You are viewing a plain text version of this content. The canonical link for it is here.
Posted to log4cxx-user@logging.apache.org by Ken <yo...@gmail.com> on 2006/02/28 07:29:36 UTC

How to write Asian character to file?

Hi,
  Forgive me if it's bothersome........
  Following is my test source code, I use setEncoding() method to set the
encoding,
  but the Asian character in log still can not output correctly, I only can
get
  question mark in file, I tried US-ASCII, ISO-8859-1, UTF-8, UTF-16BE,
UTF-16LE,
  UTF-16 with setEncoding() call, but all same......
  Anyone can tell me the right way to get the Asian character show in log
file?
  I got the SVN source code on Feb. 19, build the static lib by:
  ant -Ddebug=false -Dlib.type=static build


int main()
{
    PatternLayoutPtr layout = new PatternLayout("%d{ISO8601} [%t] %l %p -
%m%n");
    RollingFileAppenderPtr rfa = new RollingFileAppender();
    rfa->setName("sizeROLLING");
    rfa->setLayout(layout);
    rfa->setFile("tsizeBased-test.log");

    SizeBasedTriggeringPolicyPtr sbtp = new SizeBasedTriggeringPolicy();
    sbtp->setMaxFileSize(1024 * 1024 * 10);

    FixedWindowRollingPolicyPtr swrp = new FixedWindowRollingPolicy();
    swrp->setMaxIndex(10);
    swrp->setMinIndex(1);
    swrp->setFileNamePattern("tsizeBased-test.log.%i");

    rfa->setRollingPolicy(swrp);
    rfa->setTriggeringPolicy(sbtp);
    rfa->setEncoding("UTF-16");
    //cout << __LINE__ << ": " << rfa->getEncoding() << endl;

 Pool p;
 rfa->activateOptions(p);

 LoggerPtr sizeroll = Logger::getLogger("sizeLogger");
 sizeroll -> setLevel(Level::DEBUG);
    sizeroll -> addAppender(rfa);

 logstream lc_logstream(sizeroll, Level::DEBUG);
 // lc_logstream << L"koko你好test12+" << LOG4CXX_ENDMSG;
 lc_logstream << LOG4CXX_STR("koko你好test34-") << LOG4CXX_ENDMSG;
 lc_logstream << LogString("koko你好test56*") << LOG4CXX_ENDMSG;
 LOG4CXX_DEBUG(sizeroll, "koko你好test78/");
 LOG4CXX_DEBUG(sizeroll, LOG4CXX_STR("koko你好test78/"));
 LOG4CXX_DEBUG(sizeroll, LogString("koko你好test78/"));

 exit(1);
}

  Thanks in advance...



--
Ken

Re: How to write Asian character to file?

Posted by Curt Arnold <ca...@apache.org>.
On Mar 4, 2006, at 7:00 AM, Ken wrote:

> your word gave great help to me.
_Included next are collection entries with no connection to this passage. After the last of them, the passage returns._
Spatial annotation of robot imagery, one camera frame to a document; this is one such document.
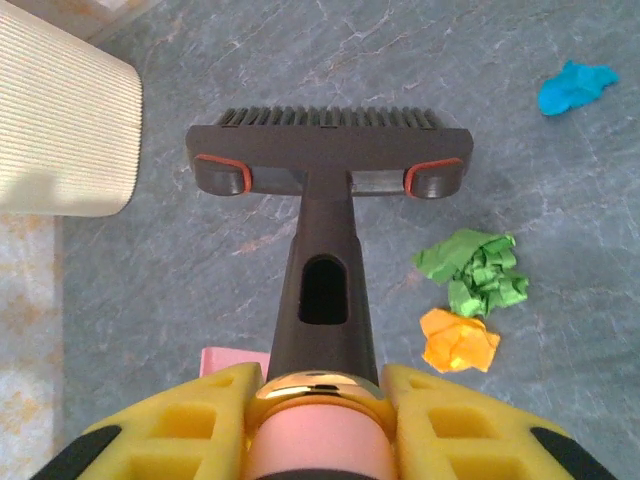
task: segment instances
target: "orange trim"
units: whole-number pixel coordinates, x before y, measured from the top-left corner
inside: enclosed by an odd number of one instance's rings
[[[239,168],[242,171],[242,178],[244,179],[244,191],[242,193],[249,193],[251,191],[251,187],[253,186],[253,177],[251,176],[251,170],[239,160],[216,157],[215,155],[205,155],[204,153],[196,155],[196,160],[205,160],[207,162],[215,162],[222,165],[229,165],[230,167]]]
[[[416,165],[411,167],[409,170],[407,170],[407,174],[404,177],[405,193],[412,198],[416,198],[415,195],[411,193],[411,187],[413,187],[413,178],[415,177],[416,173],[419,172],[420,170],[428,170],[429,168],[446,167],[449,165],[460,165],[461,163],[463,163],[462,160],[460,160],[457,157],[446,158],[444,160],[436,160],[435,162],[417,163]]]

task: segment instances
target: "gold ring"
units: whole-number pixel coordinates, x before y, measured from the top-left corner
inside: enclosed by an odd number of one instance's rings
[[[247,433],[253,436],[271,415],[299,405],[300,401],[291,400],[301,398],[304,404],[334,404],[365,413],[380,425],[389,440],[395,438],[396,412],[382,390],[364,378],[328,371],[291,373],[263,385],[249,402]],[[285,402],[288,405],[279,407]]]

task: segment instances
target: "blue crumpled paper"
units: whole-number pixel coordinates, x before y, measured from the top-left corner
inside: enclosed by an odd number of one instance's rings
[[[569,60],[562,72],[542,84],[538,107],[545,115],[559,115],[593,102],[618,80],[618,74],[605,65],[590,67]]]

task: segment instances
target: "green crumpled paper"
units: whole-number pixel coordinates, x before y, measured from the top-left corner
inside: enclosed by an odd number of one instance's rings
[[[449,307],[464,317],[486,317],[495,307],[527,299],[529,279],[513,270],[512,235],[463,229],[413,256],[416,267],[439,285],[449,283]]]

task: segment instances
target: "brush bristles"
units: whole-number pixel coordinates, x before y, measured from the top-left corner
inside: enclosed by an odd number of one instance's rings
[[[304,107],[250,107],[230,108],[216,125],[308,125],[319,127],[404,127],[436,128],[431,112],[405,107],[400,110],[362,107],[304,108]]]
I resolve the problem, call
> setEncoding("ISO-8859-1") and use literal with L, in log file can see
> the right result. It's my fault not log4cxx's.
> I am wondering why must call setEncoding("ISO-8859-1")? My LANG is
> already "en_US"?


ISO-8859-1 is incapable of representing Asian characters.  If setting  
ISO-8859-1 makes things work, it is only because the encoding  
expectations were messed up earlier.  It is most likely that:

a) your source file is encoded in UTF-8
b) you are not explicitly setting the encoding for gcc, it is  
assuming the en_US default of ISO-8859-1.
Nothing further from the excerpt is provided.